O aumento foi aprovado pelos parlamentares na última sessão antes do recesso. Ao saber da decisão, a população começou a se organizar e planejou, por meio das redes sociais, um protesto no retorno dos vereadores, dia 6 de agosto. Não foi necessário. A Câmara se antecipou ao protesto e convocou uma sessão extraordinária dois dias antes do retorno oficial para revogar o reajuste. Agora, os moradores buscam a redução no número de representantes e dos seus salários:
— Nossa intenção agora é fazer uma lei de iniciativa popular reduzindo o número de vereadores, de 21 para 11, e de assessores, de sete para três. Queremos igualar o salário do vereador ao do professor, hoje em R$ 2.700 — adianta Eduardo Araújo.

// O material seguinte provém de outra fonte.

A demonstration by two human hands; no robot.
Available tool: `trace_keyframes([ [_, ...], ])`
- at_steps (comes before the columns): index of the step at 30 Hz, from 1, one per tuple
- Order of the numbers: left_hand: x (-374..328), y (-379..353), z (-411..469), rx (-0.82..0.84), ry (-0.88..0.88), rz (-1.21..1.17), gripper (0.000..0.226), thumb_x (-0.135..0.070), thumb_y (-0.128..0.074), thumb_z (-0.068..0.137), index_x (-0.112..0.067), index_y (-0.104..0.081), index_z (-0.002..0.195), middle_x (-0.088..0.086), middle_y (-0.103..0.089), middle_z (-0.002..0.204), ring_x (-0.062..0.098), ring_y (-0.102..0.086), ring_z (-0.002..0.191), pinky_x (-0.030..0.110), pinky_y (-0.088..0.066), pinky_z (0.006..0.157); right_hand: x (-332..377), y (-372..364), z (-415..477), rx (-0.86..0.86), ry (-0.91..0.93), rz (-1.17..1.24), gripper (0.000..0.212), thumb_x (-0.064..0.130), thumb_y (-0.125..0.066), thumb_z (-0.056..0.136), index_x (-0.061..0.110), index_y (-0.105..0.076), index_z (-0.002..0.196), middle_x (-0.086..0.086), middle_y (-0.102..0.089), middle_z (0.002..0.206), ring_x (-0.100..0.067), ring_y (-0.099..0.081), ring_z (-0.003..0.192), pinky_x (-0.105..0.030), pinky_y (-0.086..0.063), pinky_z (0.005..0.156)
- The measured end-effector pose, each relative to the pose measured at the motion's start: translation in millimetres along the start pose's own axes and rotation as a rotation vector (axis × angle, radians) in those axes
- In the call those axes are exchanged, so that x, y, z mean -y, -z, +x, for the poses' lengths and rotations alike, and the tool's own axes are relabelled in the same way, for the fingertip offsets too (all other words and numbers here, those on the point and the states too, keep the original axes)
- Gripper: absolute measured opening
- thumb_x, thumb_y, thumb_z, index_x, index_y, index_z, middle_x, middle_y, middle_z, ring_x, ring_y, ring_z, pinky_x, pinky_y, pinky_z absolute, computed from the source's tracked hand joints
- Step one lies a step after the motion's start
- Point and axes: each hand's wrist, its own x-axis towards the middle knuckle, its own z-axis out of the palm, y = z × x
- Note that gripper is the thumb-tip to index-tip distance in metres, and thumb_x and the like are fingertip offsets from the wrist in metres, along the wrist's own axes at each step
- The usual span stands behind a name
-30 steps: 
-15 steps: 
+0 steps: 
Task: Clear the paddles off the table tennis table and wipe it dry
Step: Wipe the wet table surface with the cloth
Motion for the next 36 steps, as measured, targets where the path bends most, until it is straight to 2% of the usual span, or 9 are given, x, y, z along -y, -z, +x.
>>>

Em Diamantina, houve revolta com o 13º salário
Surgida no Paraná, a onda de protestos chegou também a Minas. Os mais de 45 mil moradores de Diamantina assistiram, em 3 de agosto, à criação do 13° salário para os 13 vereadores do município. A partir do desabafo de um morador em uma rede social, a população se organizou e conseguiu reverter a decisão, só uma semana após a sua criação.

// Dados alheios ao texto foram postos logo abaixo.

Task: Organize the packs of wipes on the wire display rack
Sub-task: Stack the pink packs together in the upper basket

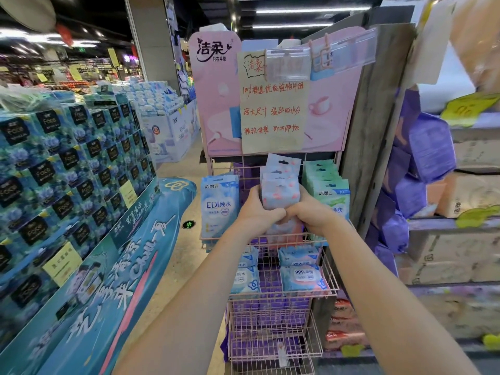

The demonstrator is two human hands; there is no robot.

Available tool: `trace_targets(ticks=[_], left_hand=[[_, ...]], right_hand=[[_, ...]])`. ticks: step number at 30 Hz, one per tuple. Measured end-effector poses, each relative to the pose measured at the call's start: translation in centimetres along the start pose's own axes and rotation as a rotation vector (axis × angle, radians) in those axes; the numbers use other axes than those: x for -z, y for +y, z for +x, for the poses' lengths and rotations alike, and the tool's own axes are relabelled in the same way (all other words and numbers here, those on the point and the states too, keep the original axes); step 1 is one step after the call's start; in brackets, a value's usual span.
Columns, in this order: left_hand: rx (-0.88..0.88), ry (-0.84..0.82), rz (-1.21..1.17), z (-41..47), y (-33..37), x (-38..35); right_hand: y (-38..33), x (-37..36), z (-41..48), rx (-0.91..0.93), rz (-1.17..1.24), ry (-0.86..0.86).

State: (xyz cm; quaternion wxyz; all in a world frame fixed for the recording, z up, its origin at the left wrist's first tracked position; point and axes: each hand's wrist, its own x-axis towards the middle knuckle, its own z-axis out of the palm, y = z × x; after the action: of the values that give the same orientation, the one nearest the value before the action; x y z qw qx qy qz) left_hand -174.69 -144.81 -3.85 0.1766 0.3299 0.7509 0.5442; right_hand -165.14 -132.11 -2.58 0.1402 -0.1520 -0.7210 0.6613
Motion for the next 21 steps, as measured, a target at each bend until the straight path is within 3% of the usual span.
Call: trace_targets(ticks=[11, 16, 21], left_hand=[[0.155, -0.243, 0.112, 0.0, 0.1, 1.0], [0.11, -0.262, 0.117, -0.2, -0.2, 0.7], [-0.02, -0.179, 0.093, -0.3, 0.3, -0.1]], right_hand=[[0.5, -0.3, -0.4, -0.047, 0.093, 0.094], [1.1, -1.0, -0.3, -0.052, 0.206, 0.213], [1.1, -2.0, 0.4, -0.018, 0.228, 0.221]])
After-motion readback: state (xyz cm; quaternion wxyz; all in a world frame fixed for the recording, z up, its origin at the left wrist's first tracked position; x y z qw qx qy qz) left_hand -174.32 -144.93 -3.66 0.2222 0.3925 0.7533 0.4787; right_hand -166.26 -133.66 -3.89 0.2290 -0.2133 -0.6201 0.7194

— Depois da repercussão eu criei um evento na rede social. No próprio dia 10, quando fizemos o protesto, eles voltaram atrás — relembra o professor Emerson Araújo, de 29 anos, que já planeja o próximo passo: — Já redigimos um projeto de lei para que a população tenha controle sobre o aumento salarial de vereadores. A ideia é que todo reajuste precise passar por plebiscito.

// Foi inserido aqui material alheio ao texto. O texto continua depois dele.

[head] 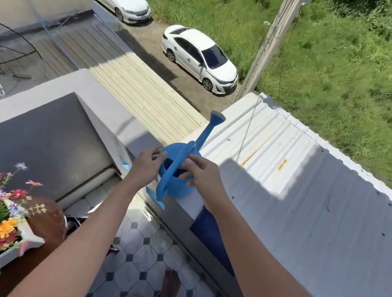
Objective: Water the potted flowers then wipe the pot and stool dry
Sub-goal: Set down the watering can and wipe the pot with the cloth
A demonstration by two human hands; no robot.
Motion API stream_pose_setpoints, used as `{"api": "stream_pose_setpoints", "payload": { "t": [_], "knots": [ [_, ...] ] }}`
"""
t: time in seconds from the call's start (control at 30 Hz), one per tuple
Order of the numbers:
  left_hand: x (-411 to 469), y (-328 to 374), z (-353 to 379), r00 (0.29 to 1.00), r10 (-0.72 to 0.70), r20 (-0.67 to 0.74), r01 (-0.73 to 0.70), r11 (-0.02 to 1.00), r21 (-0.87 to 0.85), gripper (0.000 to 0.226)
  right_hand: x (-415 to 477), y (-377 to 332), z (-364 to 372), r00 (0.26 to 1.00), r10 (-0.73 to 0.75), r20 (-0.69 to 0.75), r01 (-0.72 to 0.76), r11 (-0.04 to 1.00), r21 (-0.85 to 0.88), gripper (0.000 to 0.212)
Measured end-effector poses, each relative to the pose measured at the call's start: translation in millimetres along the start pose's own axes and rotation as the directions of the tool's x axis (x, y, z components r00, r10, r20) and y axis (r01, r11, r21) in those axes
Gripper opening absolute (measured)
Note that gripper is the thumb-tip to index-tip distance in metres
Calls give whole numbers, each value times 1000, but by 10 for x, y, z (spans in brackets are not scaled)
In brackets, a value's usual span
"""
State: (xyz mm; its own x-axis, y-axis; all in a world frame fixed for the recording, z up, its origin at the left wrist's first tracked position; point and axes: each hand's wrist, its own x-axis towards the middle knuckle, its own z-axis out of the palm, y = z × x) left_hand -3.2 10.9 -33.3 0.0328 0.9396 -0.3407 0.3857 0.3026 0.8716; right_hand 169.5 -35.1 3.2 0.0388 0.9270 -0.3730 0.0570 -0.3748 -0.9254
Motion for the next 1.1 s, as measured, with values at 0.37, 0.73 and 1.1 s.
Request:
{"api": "stream_pose_setpoints", "payload": {
  "t": [0.37,0.73,1.1],
  "knots": [
    [-839,400,756,903,427,57,-429,882,197,14,-477,1074,-859,966,21,-258,-178,777,-604,30],
    [-858,-717,1385,903,-383,197,386,922,24,35,-676,1541,-966,925,122,-359,-369,507,-779,53],
    [-1268,-1248,342,959,-281,37,284,950,-131,9,-883,1248,87,973,232,17,-173,769,-615,22]
  ]
}}
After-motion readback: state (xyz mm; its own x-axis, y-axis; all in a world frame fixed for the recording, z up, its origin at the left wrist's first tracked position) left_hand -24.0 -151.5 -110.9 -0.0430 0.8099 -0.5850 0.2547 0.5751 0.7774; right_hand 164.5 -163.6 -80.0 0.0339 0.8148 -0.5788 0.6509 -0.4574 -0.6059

Grupo propõe redução de 90% nos salários de vereadores de Curitiba
Na capital paranaense, um grupo de estudantes, liderado por Thiago Regis, de 18 anos, busca feito semelhante ao das pequenas cidades do estado. Ao lado de dois amigos, ele iniciou no mês passado uma campanha pela redução em 90% dos salários dos 38 vereadores de Curitiba. Hoje, o salário dos parlamentares é pouco mais de R$ 15 mil. Segundo o estudante, a ideia para propor a redução já existia, mas ganhou força após a ação semelhante em Santo Antônio de Platina e Jacarezinho.
– Quando vimos que deu certo lá, nós percebemos que também podia acontecer aqui. Criamos a página no Facebook no mês passado, e ela já conta com 5 mil curtidas. O interessante, também, é que estamos tendo contato com pessoas de outras cidades, como Londrina, para criar no futuro um movimento semelhante a nível estadual e, depois, nacional – planeja o jovem.
Se em cidades pequenas a pressão popular foi suficiente para que o legislativo municipal voltasse atrás imediatamente, o tamanho da população na capital, porém, é uma dificuldade extra. Atualmente, o abaixo-assinado conta com 4.500 assinaturas. Para obter 5% do eleitorado, no entanto, são necessárias as assinaturas de 60 mil pessoas, segundo Thiago:
– Ainda não apresentamos o projeto de lei, porque precisamos das assinaturas. Estamos fazendo eventos para recolher e tentando, também, encontrar voluntários para agilizar a coleta – conta o estudante que já conta com a solidariedade de pessoas até de outros estados: – Um funcionário público do Rio de Janeiro entrou em contato e doou uma tenda para organizar melhor a coleta. A estrutura, em breve, será melhor. Vamos conseguir fazer a ação em dias de chuva, por exemplo.
A iniciativa já despertou a atenção dos políticos locais. O grupo será recebido, na próxima quarta-feira, por dois vereadores dispostos a apoiá-los. Embora defendam a drástica redução no subsídio, Thiago afirma que estão dispostos a negociar para encontrar um valor justo para os parlamentares e para a população:
– Propomos que o salário chegasse a R$ 1,5 mil, mas aceitamos negociar, porque o salário em uma cidade grande precisa ser maior que em uma pequena, do interior. Mesmo não tendo apresentado um projeto, já lemos a nossa proposta na Tribuna da Câmara. Alguns parlamentares propuseram, por exemplo, um salário de R$ 7 mil. Acreditamos que dá pra chegar a um valor menor, como R$ 5 mil – conclui.